La perpetuatio iurisdictionis, come anticipato, non opera invece nell'ipotesi in cui la domanda di modifica sia proposta dal creditore; in tale caso la giurisdizione sarà infatti individuabile alla luce dei criteri generali previsti dal regolamento (CE) n. 4/2009.
Ancora, come si è osservato (Pesce, 2013, 159), la norma in esame impedisce che il giudice di uno Stato membro possa conoscere una domanda di modifica di una precedente decisione adottata dal giudice di uno Stato non membro, ma parte della convenzione dell'Aia del 2007 nel quale il creditore sia abitualmente residente. In un simile caso, infatti, l'art. 8 impedisce non solo l'applicabilità dei titoli di giurisdizione previsti alle lettere c) e d) dell'art. 3 (non sono applicabili le lettere a e b del medesimo articolo poiché il creditore-convenuto non è, per definizione, residente in uno Stato membro), ma, anche, l'operatività dei fori sussidiari contemplati agli articoli 6 e 7.
Un simile meccanismo, prosegue l'autore da ultimo citato, consente di realizzare un «compiuto coordinamento» tra il regolamento e la convenzione (avuto riguardo, in particolare, al citato art. 18 della stessa).
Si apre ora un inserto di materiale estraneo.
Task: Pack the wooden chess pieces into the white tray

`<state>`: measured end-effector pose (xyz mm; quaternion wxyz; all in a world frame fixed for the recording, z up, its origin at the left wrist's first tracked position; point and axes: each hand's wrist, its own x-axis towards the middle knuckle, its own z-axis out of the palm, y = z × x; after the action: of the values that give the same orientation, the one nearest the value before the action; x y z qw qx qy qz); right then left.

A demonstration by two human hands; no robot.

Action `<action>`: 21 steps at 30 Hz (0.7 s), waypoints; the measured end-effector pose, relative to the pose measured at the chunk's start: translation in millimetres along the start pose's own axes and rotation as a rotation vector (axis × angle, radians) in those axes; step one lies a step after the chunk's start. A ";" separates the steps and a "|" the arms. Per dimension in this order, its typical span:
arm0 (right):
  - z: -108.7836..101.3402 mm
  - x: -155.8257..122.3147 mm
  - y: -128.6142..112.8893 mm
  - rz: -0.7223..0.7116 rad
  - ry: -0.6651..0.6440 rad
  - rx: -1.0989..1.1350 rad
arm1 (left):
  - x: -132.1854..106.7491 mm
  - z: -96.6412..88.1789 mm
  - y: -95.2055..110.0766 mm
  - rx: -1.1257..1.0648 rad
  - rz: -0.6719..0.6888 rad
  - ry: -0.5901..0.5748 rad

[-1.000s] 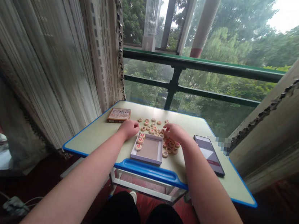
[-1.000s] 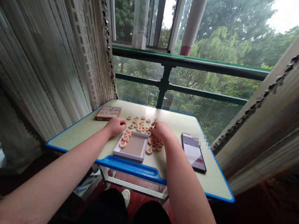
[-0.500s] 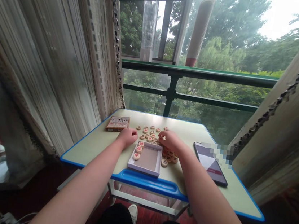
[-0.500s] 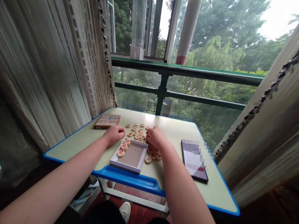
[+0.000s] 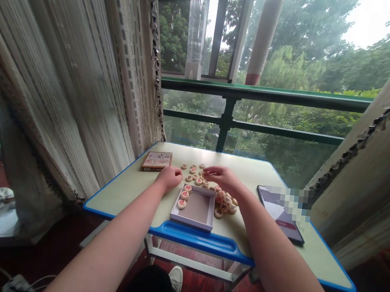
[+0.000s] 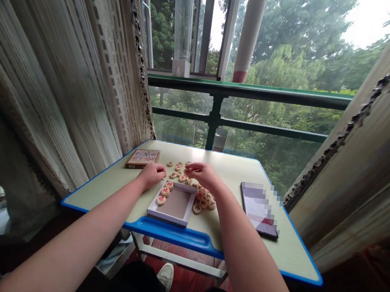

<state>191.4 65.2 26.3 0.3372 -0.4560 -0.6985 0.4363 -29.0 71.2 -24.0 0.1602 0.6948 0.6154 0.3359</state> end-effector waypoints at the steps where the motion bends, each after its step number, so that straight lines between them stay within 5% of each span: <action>1: -0.6 0.3 0.3 0.003 -0.002 0.034 | 0.1 0.0 -0.1 -0.001 -0.002 -0.003; 7: -8.2 0.9 0.3 0.032 0.135 -0.066 | -0.1 -0.2 -0.5 -0.018 -0.004 -0.002; 11: -21.3 1.9 6.0 0.020 0.227 -0.473 | 1.1 1.0 -1.2 -0.024 -0.011 0.001; 14: -29.9 3.3 14.4 0.043 0.149 -0.761 | 2.7 2.5 -2.0 -0.038 -0.033 0.011; 21: -27.1 8.1 19.4 0.050 0.076 -0.901 | 2.2 3.6 -1.9 -0.006 -0.010 -0.006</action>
<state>218.7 84.8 19.7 0.1198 -0.5898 -0.7946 0.0797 -28.0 74.3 -27.3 0.1658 0.6922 0.6174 0.3350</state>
Per effetto del segnalato carattere universale del regolamento, potrebbero infatti esservi casi in cui, con riferimento ad una medesima domanda di modifica di una precedente decisione, vi sia la giurisdizione tanto di un giudice di uno Stato membro, quanto di un giudice di uno Stato (non membro) parte della convenzione. Ebbene, tramite l'art. 8, il legislatore europeo ha realizzato un arretramento della giurisdizione dei propri giudici nei casi in cui la convenzione dell'Aia richiede al giudice di uno Stato terzo (rispetto all'Unione) di estendere la propria cognizione alle eventuali domande (proposte dal debitore) di modifica di una precedente decisione adottata dal giudice del medesimo Stato terzo (Pesce, 2013, 160-161); tanto al fine di evitare un contrasto tra decisioni adottate sulla base di strumenti normativi differenti e destinato ad essere composto in sede di esecuzione.
Due sono i presupposti richiesti dall'art. 8.1.
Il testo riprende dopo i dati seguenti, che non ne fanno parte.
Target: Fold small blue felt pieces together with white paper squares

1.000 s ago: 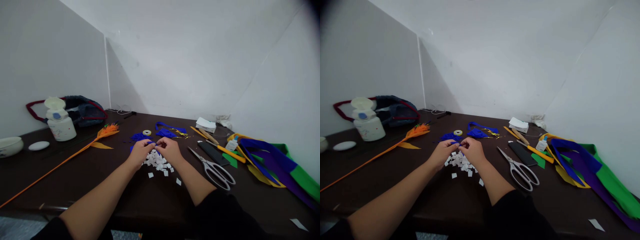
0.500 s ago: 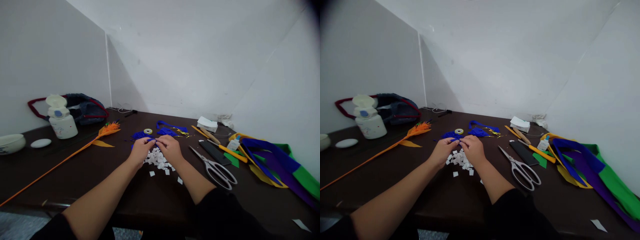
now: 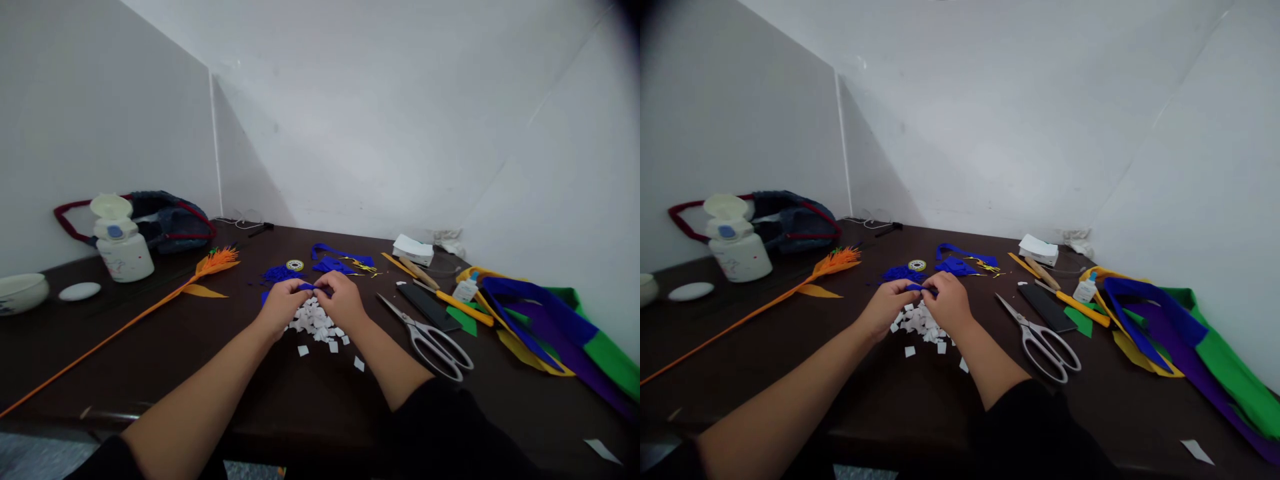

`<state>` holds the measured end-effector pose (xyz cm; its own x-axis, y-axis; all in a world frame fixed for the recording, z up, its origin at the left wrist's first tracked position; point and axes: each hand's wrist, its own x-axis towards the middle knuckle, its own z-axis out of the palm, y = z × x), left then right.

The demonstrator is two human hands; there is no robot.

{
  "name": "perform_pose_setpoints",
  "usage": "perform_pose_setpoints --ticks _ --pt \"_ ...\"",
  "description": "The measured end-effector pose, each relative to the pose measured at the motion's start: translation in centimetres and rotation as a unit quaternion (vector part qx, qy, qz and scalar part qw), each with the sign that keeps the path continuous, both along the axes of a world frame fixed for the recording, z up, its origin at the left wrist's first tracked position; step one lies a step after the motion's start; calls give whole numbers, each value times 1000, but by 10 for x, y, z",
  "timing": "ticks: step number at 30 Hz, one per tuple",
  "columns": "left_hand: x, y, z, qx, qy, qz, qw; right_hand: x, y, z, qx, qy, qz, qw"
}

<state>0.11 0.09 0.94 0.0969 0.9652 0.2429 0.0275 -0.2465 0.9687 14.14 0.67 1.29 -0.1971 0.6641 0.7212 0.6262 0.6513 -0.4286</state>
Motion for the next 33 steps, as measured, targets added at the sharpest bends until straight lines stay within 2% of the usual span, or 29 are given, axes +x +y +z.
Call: perform_pose_setpoints --ticks 6,12,19,23,27,30,33 --pt "0 -1 0 3 -9 -45 999 1 0 1 -61 68 28 995" --pt "-1 -2 1 24 9 -60 998 3 -3 6 -112 98 68 987" --pt "-2 0 1 28 8 -33 999 1 -3 6 -73 81 72 991" --pt "-5 2 -1 16 -15 -26 999 6 0 6 -90 88 74 989" --pt "-8 5 0 29 -44 13 999 15 3 6 -97 124 99 983" --pt "-9 6 0 33 -52 26 998 17 3 7 -63 128 139 980" --pt "-7 5 -2 18 -54 1 998 13 2 6 -4 77 141 987"
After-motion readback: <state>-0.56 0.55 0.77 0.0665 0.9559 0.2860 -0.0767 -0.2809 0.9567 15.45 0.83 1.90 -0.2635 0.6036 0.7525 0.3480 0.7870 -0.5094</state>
La norma richiede, innanzitutto, che sia già stata adottata una decisione da parte della competente autorità di uno Stato membro o di uno Stato parte della convenzione dell'Aia del 2007.
Ancora, è necessario che il creditore risieda abitualmente nello Stato dell'autorità che ha emesso la decisione.
Con riferimento al secondo presupposto si è osservato (Pesce, 2013, 157-158) come la lettera della norma non sia del tutto chiara in ordine alla possibilità di accertare la coincidenza tra lo Stato della decisione e lo Stato della residenza abituale del creditore (solo) nel momento in cui il debitore promuova la domanda di modifica della decisione ovvero in ordine alla necessità che una simile coincidenza sussista già al momento della proposizione della prima domanda (all'esito della quale è stata adottata la decisione che il debitore intende modificare). In favore della prima soluzione depone sotto il profilo letterale, l'impiego del tempo presente.